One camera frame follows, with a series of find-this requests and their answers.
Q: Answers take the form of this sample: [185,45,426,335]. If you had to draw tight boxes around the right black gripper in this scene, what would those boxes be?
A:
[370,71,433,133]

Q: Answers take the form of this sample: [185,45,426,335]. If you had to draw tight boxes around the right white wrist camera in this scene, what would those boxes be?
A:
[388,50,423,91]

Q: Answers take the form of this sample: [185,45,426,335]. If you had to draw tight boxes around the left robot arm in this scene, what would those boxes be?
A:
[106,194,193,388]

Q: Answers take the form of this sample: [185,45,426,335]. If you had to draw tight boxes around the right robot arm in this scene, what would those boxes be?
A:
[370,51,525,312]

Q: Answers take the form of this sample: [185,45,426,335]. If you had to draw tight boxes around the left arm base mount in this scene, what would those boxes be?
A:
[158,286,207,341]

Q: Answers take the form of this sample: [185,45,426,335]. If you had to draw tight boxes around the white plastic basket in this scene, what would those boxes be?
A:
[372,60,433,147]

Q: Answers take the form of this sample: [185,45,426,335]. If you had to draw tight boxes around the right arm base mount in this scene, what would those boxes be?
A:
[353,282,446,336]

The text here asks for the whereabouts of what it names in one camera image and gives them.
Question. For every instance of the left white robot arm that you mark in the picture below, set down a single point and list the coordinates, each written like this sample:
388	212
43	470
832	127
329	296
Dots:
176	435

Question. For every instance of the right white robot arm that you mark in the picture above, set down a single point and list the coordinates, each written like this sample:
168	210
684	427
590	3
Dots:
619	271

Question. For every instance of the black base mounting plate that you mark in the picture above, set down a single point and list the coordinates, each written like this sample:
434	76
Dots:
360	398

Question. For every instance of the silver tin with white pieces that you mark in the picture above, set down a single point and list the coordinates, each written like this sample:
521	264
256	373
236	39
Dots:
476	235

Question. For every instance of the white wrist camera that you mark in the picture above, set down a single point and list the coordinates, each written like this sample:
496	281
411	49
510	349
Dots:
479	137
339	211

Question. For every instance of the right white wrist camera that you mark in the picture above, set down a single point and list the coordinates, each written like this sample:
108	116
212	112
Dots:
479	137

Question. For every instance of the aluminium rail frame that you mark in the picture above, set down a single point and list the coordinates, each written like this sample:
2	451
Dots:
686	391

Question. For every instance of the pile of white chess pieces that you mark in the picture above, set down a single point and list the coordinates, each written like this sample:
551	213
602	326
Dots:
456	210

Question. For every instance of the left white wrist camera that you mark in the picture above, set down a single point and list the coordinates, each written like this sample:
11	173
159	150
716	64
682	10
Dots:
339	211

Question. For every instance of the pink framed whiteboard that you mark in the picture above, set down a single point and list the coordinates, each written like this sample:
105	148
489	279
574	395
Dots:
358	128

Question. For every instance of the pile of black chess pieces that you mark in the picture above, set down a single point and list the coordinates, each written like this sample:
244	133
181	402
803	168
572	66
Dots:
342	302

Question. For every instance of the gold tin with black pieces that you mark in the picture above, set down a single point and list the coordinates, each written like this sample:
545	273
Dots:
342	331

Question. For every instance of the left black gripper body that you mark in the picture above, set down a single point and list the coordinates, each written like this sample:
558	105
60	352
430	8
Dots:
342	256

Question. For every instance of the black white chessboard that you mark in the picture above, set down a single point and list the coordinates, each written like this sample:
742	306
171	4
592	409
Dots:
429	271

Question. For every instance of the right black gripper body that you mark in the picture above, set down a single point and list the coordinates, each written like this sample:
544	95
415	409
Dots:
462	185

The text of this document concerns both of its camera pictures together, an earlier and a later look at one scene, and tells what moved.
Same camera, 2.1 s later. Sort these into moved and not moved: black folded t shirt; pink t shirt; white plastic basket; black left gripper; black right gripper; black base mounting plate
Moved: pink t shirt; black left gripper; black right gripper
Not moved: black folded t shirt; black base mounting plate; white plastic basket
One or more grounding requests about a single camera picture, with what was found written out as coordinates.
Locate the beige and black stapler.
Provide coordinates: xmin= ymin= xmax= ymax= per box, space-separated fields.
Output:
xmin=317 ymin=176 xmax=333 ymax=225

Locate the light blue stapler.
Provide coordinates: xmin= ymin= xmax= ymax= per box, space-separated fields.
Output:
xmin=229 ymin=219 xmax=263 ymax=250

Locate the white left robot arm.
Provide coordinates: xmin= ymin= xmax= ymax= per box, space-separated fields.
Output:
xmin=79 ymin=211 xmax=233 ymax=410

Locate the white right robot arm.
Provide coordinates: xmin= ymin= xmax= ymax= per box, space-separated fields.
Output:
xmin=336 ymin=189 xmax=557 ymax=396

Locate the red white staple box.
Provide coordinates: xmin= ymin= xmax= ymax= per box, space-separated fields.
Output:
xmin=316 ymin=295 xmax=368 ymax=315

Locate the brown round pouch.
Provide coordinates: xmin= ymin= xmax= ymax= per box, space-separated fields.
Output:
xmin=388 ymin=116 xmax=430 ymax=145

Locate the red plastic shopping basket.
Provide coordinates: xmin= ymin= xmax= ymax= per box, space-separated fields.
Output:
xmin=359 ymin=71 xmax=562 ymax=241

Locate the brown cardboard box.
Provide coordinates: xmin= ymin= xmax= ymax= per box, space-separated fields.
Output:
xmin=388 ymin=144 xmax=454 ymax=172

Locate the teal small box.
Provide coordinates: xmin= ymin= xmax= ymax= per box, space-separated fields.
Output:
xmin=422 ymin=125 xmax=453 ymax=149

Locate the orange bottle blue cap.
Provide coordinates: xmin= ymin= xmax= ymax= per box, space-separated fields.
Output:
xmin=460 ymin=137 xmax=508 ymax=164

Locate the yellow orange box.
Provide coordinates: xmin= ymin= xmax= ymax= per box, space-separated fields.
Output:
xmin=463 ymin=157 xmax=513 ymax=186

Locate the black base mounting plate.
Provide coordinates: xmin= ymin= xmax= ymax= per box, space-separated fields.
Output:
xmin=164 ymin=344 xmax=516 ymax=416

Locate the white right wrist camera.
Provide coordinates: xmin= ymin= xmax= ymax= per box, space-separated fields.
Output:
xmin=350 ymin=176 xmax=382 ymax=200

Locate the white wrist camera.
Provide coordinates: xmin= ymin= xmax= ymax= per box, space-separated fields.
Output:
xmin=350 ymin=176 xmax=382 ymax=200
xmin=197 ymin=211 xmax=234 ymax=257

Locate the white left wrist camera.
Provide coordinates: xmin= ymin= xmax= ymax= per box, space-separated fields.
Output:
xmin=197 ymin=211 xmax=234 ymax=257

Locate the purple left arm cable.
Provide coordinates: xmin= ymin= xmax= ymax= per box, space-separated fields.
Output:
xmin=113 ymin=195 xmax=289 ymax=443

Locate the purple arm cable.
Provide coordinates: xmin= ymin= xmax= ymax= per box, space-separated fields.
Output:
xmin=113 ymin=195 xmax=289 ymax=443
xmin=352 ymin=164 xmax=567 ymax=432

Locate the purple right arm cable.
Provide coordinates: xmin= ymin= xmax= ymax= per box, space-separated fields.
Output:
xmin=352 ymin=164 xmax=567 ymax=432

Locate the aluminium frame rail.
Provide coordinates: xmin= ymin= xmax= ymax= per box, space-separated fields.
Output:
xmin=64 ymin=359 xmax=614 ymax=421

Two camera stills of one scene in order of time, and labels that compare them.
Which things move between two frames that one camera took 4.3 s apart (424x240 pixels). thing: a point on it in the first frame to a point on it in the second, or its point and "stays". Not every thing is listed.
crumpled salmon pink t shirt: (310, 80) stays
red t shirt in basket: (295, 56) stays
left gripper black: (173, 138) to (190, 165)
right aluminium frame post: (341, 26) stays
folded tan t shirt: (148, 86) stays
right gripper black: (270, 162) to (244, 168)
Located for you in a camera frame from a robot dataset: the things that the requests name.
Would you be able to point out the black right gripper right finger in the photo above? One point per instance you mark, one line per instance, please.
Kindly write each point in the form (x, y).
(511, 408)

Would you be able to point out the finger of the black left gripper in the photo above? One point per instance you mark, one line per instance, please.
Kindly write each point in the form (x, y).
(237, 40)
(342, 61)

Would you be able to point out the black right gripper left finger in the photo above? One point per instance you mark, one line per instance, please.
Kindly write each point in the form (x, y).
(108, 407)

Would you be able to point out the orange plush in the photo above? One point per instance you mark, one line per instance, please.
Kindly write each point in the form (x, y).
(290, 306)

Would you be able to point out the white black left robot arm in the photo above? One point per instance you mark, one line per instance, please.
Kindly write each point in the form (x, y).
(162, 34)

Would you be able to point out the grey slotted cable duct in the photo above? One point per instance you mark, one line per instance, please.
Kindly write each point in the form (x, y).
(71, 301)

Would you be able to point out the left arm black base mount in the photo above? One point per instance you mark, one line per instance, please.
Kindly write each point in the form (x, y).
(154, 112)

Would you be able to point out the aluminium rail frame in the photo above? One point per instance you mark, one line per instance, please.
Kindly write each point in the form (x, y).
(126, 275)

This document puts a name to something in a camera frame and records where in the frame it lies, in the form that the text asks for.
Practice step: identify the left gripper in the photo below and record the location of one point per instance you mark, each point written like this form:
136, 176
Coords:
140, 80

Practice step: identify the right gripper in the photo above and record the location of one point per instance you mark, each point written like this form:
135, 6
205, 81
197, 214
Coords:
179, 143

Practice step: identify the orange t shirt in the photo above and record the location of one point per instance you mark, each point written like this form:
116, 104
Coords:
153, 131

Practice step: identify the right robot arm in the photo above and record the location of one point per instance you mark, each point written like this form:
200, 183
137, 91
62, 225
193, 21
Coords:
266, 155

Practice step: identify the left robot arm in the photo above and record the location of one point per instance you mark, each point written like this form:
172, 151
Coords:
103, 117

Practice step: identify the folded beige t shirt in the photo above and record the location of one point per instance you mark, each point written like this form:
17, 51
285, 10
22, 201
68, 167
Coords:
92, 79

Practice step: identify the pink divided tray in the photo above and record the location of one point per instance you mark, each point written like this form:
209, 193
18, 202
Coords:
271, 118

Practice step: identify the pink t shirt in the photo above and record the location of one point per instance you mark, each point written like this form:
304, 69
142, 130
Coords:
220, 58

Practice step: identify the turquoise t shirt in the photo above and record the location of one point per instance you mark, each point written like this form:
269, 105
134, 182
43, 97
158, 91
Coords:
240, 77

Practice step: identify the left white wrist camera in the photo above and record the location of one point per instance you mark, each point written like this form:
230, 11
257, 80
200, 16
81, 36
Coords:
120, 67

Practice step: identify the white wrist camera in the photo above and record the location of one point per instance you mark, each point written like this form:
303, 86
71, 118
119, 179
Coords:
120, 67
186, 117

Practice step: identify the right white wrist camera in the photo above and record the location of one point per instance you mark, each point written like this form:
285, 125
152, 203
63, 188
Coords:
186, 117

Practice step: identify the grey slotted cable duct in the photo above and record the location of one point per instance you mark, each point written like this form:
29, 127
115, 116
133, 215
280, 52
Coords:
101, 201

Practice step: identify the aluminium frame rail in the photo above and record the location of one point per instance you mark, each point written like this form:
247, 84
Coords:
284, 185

----------------------------------------

> **EXERCISE**
Search the listing for the word "aluminium". Copy every line in which it occurs.

> **EXERCISE RESULT**
Question. For every instance of the aluminium rail frame that you mark in the picture above, set down a single point and list the coordinates, each written like this sample:
Locate the aluminium frame rail.
right aluminium frame post: (341, 26) stays
Would you be able to point out the aluminium rail frame in the photo above? One point per instance you mark, one line per instance, please.
Practice step: identify the aluminium frame rail in the photo above and record the location of one point per instance you mark, each point written like this form:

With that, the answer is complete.